I'm trying to use a captured group directly in the regex. However, when I try to do this the program hangs indefinitely.

For example:

string input = "<Tag>blahblah</Tag>";
regex r1("<([a-zA-Z]+)>[a-z]+</\1>");
string result = regex_replace(result, regex, "");

If I add another slash to the capture "<([a-zA-Z]+)>[a-z]</\\1>", the program compiles but throws a "regex_error(regex_constants::error_backref)" exception.

Notes:
Compiler: Apple LLVM 5.1
I am using this as part of the process to clean junk from blocks of text. The document is not necessarily HTML/XML and desired text is not always within tags. So if possible, I would like to be able to do this with regular expressions, not a parser.
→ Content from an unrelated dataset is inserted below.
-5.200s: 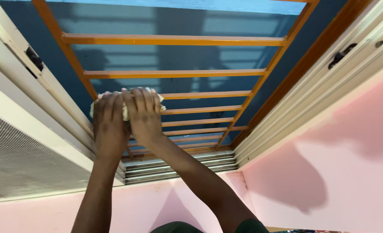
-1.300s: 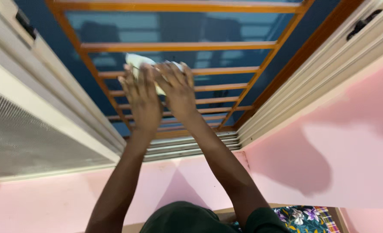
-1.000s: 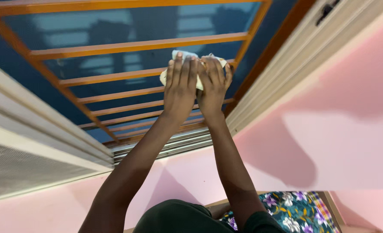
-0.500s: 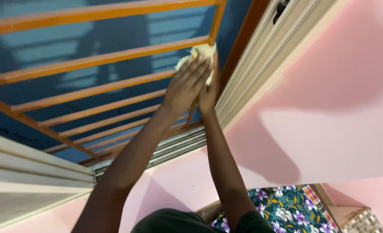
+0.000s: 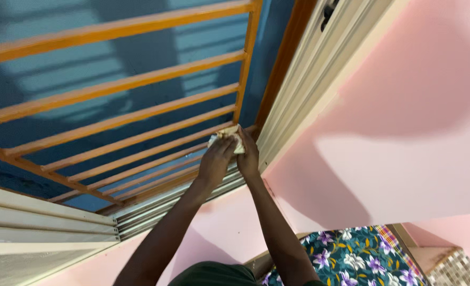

  • your regex should be `<([a-zA-Z]+)>[a-z]+\1>` – Avinash Raj Sep 05 '14 at 17:29
  • Sorry, adding the plus was an oversight on my part when writing the question. Thanks for the catch; I've edited the code. However, the problem is centered more around the use of the capture than the rest of the regex – user2238231 Sep 05 '14 at 17:33
  • 2
    It looks like you're trying to parse (X)HTML using regex. You really shouldn't use regex for that. – RevanProdigalKnight Sep 05 '14 at 17:36
  • 2
    Which compiler version are you actually using? Note `std::regex` [is broken up to GCC 4.8](http://stackoverflow.com/questions/15059162/c11-regex-matching). – πάντα ῥεῖ Sep 05 '14 at 17:37
  • I'm using Xcode 5.1.1, so I think the Clang 5.1.0 compiler – user2238231 Sep 05 '14 at 18:05
  • Use an XML parser, not regular expressions. XML is a language and may not be suitable for a universal regular expression. – Thomas Matthews Sep 05 '14 at 18:18
  • 1
    I am using this as part of the process to clean junk from blocks of text. The document is not necessarily HTML or XML and the desired text is not always within tags. So using an HTML/XML parser is not a viable solution – user2238231 Sep 05 '14 at 19:00

1 Answers1

0

The backslash character in string literals is an escape character.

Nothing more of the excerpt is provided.